> _YOUR INSTRUCTIONS_: In the records that follow, find each line containing "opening" and copy it.

> _SUPPLIED ENTRIES_:

[Start of Attachment]

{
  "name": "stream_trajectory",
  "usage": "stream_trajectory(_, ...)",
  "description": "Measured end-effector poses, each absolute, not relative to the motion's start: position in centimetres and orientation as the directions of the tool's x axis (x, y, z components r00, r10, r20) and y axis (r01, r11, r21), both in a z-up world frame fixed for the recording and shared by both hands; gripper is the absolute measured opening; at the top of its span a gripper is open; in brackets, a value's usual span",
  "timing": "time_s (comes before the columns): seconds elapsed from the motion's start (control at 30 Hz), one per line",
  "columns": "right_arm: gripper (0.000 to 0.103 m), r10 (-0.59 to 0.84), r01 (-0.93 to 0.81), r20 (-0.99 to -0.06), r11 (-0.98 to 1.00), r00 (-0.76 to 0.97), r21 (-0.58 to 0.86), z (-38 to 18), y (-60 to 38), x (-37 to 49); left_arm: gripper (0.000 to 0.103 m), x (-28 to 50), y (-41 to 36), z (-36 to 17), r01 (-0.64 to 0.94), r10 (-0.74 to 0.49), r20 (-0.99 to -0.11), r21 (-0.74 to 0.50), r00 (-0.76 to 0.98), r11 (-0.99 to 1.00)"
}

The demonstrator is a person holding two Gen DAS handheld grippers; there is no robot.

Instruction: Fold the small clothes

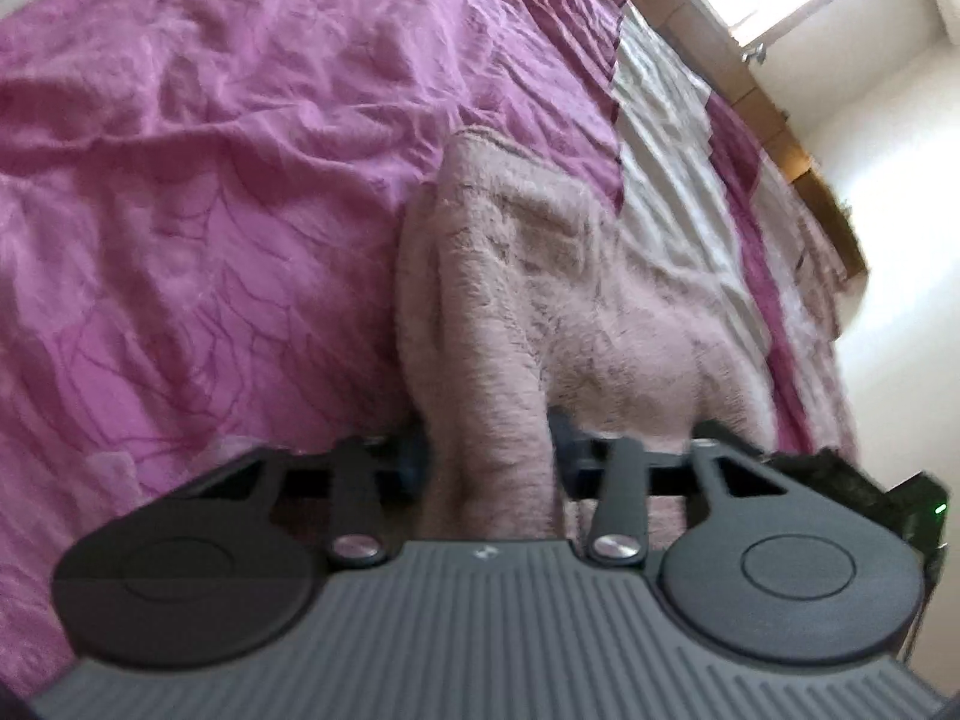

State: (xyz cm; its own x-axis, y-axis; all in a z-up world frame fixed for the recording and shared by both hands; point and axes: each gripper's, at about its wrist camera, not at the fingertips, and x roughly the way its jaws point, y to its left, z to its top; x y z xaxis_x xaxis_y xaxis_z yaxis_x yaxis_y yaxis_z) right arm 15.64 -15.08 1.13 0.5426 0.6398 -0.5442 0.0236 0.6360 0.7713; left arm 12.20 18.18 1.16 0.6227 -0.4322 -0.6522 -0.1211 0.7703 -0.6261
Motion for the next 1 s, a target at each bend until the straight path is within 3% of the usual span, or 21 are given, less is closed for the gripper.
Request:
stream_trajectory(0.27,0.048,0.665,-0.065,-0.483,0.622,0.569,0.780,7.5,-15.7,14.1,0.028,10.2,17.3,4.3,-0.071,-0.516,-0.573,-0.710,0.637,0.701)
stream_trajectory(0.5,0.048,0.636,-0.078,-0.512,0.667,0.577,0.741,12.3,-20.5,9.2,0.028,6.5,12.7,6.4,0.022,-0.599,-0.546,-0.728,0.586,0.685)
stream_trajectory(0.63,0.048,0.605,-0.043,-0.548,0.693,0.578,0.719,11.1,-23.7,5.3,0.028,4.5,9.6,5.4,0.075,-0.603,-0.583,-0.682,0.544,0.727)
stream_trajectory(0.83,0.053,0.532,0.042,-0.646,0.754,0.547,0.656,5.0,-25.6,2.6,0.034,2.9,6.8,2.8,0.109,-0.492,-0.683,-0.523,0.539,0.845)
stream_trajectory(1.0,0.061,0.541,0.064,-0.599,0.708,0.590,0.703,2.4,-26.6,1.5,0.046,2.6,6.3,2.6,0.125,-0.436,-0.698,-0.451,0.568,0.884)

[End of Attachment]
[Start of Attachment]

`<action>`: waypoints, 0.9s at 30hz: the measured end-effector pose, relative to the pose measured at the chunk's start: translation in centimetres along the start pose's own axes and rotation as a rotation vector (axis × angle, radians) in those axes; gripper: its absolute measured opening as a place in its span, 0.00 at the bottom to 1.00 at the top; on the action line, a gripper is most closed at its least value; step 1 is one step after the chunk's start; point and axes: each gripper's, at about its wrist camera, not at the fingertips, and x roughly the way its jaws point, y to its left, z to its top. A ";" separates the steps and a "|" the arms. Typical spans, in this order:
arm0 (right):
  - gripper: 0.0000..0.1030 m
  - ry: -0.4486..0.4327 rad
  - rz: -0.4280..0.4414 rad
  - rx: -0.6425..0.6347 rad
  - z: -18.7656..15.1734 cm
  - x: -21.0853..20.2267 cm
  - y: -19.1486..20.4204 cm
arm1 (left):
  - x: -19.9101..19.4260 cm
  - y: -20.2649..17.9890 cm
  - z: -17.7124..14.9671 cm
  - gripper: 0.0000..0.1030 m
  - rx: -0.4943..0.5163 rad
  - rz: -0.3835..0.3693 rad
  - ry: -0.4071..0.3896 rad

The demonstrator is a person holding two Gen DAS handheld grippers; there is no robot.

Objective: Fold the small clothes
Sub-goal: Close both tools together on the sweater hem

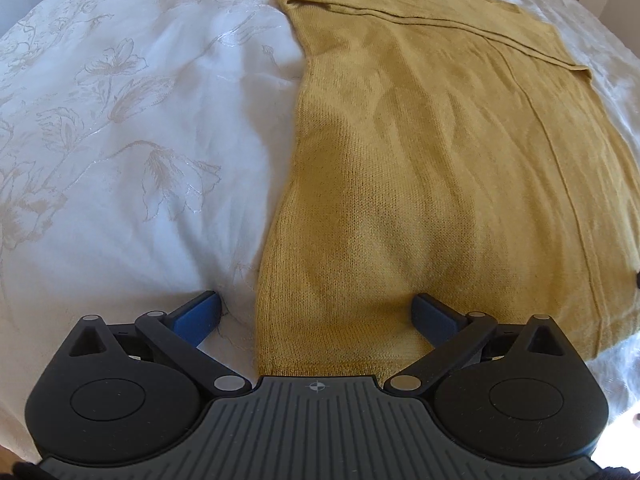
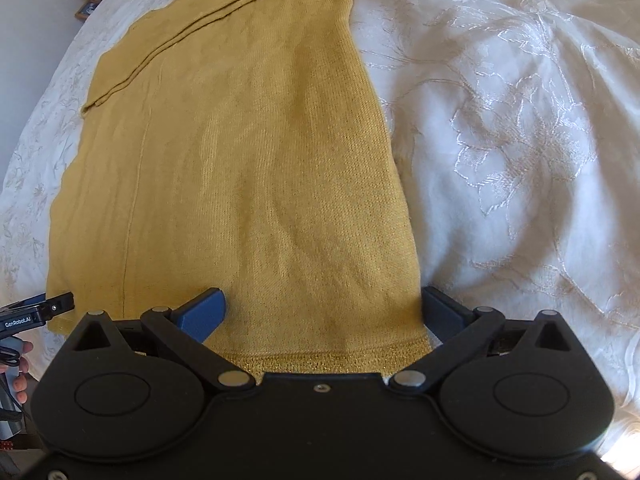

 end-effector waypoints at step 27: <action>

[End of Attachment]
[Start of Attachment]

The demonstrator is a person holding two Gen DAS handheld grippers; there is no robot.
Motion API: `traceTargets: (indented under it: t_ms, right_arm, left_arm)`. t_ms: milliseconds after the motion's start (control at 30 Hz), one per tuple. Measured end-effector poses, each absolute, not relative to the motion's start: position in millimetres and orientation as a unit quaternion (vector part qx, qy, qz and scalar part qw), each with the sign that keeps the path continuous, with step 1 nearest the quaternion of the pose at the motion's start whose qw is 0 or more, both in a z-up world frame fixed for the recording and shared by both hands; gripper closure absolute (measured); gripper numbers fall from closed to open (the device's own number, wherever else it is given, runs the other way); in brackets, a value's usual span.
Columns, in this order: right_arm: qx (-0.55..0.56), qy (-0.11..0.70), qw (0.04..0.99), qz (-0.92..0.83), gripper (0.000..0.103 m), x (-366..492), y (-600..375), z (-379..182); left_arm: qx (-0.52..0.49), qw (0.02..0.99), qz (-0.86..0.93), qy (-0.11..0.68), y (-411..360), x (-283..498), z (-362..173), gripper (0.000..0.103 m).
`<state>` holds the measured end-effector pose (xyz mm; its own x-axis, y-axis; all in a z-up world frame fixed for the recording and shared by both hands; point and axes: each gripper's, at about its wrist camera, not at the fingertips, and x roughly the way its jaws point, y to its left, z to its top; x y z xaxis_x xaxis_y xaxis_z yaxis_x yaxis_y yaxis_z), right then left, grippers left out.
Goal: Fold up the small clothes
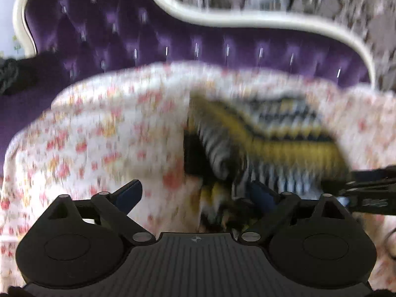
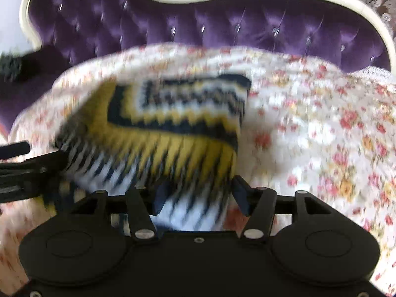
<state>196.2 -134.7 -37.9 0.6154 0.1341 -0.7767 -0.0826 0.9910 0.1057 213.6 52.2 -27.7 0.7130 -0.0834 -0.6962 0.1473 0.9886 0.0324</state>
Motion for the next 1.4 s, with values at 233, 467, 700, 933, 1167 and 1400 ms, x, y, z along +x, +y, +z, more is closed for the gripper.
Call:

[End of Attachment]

> _ANSWER BELOW_:
  "description": "Measured end-effector poses, each absolute, not relative to the motion's start: position in centimetres and orientation as the directions of the tool's x axis (x, y, z components r00, r10, r20) and y axis (r01, r11, r21), both in a z-up world frame fixed for the recording and shared by both hands; gripper is the absolute measured opening; at the top of its span a gripper is open; in brackets, a value's usual span",
`<action>`: waypoints, 0.9s at 30hz: the measured end-effector pose, relative to the pose measured at the chunk's start: translation in centimetres along the start pose's own axes and rotation as a rotation vector (axis × angle, radians) in those axes; gripper: its absolute measured opening as a place in its span, 0.00 at the bottom to 1.00 at the top; on the action line, a gripper is most closed at its least value; step 1 is one step after the chunk's start; point and axes: each gripper's, at about its wrist camera, not at the fingertips, and x roughly the way its jaws point, y to its left, z to its top. A ";" separates the steps and a "|" the arms. Typical spans, in this order:

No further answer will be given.